The answer should consist of every record, reproduced exactly.
INPUT DATA START
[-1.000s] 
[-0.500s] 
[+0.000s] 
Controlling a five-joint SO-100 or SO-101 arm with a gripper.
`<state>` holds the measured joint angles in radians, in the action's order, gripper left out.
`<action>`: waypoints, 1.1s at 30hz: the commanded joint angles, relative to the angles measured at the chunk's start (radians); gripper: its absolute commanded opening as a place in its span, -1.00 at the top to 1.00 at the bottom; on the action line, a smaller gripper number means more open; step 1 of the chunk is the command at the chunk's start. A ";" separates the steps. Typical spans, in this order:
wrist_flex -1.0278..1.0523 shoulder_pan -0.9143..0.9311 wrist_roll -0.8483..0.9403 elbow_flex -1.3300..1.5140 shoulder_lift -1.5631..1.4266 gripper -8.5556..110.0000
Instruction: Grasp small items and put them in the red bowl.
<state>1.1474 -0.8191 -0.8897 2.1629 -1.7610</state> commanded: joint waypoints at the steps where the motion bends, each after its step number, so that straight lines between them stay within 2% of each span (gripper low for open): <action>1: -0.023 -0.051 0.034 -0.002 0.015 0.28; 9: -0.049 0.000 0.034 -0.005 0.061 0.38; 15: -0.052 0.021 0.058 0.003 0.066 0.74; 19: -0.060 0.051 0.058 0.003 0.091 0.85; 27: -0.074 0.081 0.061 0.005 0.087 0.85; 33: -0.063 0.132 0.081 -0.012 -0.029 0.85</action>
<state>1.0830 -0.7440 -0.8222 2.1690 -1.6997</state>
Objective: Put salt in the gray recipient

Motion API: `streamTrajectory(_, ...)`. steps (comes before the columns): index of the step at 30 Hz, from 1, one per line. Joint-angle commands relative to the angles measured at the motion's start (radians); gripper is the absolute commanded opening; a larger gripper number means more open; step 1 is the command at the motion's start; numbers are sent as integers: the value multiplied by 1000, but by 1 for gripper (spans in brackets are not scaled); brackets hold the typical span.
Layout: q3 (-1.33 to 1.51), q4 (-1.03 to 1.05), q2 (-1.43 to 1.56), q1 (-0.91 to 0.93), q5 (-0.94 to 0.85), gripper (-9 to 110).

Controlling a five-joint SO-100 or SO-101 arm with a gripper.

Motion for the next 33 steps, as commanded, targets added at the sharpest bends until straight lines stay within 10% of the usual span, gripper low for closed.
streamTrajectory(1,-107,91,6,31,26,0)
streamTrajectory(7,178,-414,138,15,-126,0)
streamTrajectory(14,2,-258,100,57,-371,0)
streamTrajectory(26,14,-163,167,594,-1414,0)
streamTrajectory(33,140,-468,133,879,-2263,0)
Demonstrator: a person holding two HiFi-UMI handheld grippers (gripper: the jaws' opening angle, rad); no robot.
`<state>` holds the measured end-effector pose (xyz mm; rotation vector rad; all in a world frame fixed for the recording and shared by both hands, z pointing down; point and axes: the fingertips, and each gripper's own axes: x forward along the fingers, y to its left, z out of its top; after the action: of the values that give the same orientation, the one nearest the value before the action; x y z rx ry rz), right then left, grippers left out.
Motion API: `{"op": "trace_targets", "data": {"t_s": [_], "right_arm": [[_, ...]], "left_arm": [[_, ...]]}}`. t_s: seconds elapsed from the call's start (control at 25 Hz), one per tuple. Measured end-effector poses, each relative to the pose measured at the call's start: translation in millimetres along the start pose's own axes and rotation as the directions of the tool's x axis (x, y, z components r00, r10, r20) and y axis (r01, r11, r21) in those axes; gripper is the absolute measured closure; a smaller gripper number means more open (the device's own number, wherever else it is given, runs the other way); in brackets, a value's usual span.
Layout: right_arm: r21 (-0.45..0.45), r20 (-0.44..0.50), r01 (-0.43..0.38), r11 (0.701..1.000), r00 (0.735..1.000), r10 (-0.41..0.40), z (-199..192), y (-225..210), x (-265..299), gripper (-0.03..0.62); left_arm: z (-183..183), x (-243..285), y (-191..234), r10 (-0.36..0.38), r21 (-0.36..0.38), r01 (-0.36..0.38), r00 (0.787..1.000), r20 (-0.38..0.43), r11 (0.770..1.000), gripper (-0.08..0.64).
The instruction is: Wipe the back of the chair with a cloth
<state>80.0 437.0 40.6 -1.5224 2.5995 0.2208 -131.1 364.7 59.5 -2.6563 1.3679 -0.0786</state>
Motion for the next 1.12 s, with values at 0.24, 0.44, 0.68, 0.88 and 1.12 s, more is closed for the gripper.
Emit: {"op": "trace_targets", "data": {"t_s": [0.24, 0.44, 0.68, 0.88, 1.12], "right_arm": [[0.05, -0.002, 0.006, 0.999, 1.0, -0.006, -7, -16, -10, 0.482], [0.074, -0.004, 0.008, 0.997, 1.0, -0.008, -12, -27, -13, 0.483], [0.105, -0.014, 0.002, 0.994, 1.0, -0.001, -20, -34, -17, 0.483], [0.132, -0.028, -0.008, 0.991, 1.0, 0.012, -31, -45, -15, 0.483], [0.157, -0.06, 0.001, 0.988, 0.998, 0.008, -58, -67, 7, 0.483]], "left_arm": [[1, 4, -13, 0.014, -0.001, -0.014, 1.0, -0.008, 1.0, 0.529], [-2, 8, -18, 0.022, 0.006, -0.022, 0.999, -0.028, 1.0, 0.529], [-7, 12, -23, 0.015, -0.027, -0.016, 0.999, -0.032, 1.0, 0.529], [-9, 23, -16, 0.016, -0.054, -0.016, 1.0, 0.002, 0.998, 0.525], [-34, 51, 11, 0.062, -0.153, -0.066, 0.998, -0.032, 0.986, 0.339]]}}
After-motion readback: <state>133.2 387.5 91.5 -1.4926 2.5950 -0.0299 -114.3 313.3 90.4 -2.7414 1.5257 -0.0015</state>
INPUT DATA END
### WRITTEN ANSWER
[-1.000s] 
[-0.500s] 
[+0.000s] 
Controlling a five-joint SO-100 or SO-101 arm with a gripper.
`<state>` holds the measured joint angles in radians, in the action's order, gripper left out.
`<action>`: waypoints, 1.1s at 30hz: the commanded joint angles, relative to the angles measured at the chunk's start (radians); gripper: its absolute commanded opening as a place in its span, -1.00 at the top to 1.00 at the bottom; on the action line, a smaller gripper number means more open; step 1 of the chunk is the command at the chunk's start. A ";" separates the steps. Typical spans, in this order:
wrist_flex -1.0278..1.0523 shoulder_pan -0.9143..0.9311 wrist_roll -0.8483..0.9403 elbow_flex -1.3300..1.5140 shoulder_lift -1.5631..1.4266 gripper -8.5556..110.0000
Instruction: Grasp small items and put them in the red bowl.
<state>1.1474 -0.8191 -0.8897 2.1629 -1.7610</state> commanded: joint waypoints at the steps where the motion bends, each after its step number, so that straight lines between them stay within 2% of each span (gripper low for open): <action>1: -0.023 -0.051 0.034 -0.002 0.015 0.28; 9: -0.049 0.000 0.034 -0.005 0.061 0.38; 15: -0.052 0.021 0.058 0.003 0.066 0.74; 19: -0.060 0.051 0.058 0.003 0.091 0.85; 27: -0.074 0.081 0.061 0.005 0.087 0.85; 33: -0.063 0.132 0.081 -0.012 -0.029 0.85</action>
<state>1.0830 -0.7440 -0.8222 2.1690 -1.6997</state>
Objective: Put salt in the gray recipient

Motion API: `streamTrajectory(_, ...)`. steps (comes before the columns): index of the step at 30 Hz, from 1, one per line. Joint-angle commands relative to the angles measured at the motion's start (radians); gripper is the absolute commanded opening; a larger gripper number means more open; step 1 is the command at the motion's start; numbers are sent as integers: the value multiplied by 1000, but by 1 for gripper (spans in brackets are not scaled); brackets hold the typical span.
Layout: q3 (-1.33 to 1.51), q4 (-1.03 to 1.05), q2 (-1.43 to 1.56), q1 (-0.91 to 0.93), q5 (-0.94 to 0.85), gripper (-9 to 110).

Controlling a five-joint SO-100 or SO-101 arm with a gripper.

Motion for the next 33 steps, as commanded, targets added at the sharpest bends until straight lines stay within 10% of the usual span, gripper low for closed.
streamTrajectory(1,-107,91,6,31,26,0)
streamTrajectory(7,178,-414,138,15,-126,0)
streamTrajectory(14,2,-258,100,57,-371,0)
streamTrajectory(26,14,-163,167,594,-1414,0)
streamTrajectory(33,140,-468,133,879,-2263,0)
Demonstrator: a person holding two HiFi-UMI handheld grippers (gripper: the jaws' opening angle, rad); no robot.
`<state>` holds the measured end-effector pose (xyz mm; rotation vector rad; all in a world frame fixed for the recording and shared by both hands, z pointing down; point and axes: the fingertips, and each gripper's own axes: x forward along the fingers, y to its left, z out of its top; after the action: of the values that give the same orientation, the one nearest the value before the action; x y z rx ry rz), right then left, grippers left out.
Motion API: `{"op": "trace_targets", "data": {"t_s": [_], "right_arm": [[_, ...]], "left_arm": [[_, ...]]}}`. t_s: seconds elapsed from the call's start (control at 25 Hz), one per tuple. Measured end-effector poses, each relative to the pose measured at the call's start: translation in millimetres along the start pose's own axes and rotation as the directions of the tool's x axis (x, y, z components r00, r10, r20) and y axis (r01, r11, r21) in those axes; gripper is the absolute measured closure; a smaller gripper number means more open (the device's own number, wherever else it is given, runs the other way); in brackets, a value's usual span.
Layout: right_arm: r21 (-0.45..0.45), r20 (-0.44..0.50), r01 (-0.43..0.38), r11 (0.701..1.000), r00 (0.735..1.000), r10 (-0.41..0.40), z (-199..192), y (-225..210), x (-265..299), gripper (-0.03..0.62); left_arm: z (-183..183), x (-243..285), y (-191..234), r10 (-0.36..0.38), r21 (-0.36..0.38), r01 (-0.36..0.38), r00 (0.787..1.000), r20 (-0.38..0.43), r11 (0.770..1.000), gripper (-0.08..0.64).
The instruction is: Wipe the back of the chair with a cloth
<state>80.0 437.0 40.6 -1.5224 2.5995 0.2208 -131.1 364.7 59.5 -2.6563 1.3679 -0.0786</state>
Motion for the next 1.12 s, with values at 0.24, 0.44, 0.68, 0.88 and 1.12 s, more is closed for the gripper.
Emit: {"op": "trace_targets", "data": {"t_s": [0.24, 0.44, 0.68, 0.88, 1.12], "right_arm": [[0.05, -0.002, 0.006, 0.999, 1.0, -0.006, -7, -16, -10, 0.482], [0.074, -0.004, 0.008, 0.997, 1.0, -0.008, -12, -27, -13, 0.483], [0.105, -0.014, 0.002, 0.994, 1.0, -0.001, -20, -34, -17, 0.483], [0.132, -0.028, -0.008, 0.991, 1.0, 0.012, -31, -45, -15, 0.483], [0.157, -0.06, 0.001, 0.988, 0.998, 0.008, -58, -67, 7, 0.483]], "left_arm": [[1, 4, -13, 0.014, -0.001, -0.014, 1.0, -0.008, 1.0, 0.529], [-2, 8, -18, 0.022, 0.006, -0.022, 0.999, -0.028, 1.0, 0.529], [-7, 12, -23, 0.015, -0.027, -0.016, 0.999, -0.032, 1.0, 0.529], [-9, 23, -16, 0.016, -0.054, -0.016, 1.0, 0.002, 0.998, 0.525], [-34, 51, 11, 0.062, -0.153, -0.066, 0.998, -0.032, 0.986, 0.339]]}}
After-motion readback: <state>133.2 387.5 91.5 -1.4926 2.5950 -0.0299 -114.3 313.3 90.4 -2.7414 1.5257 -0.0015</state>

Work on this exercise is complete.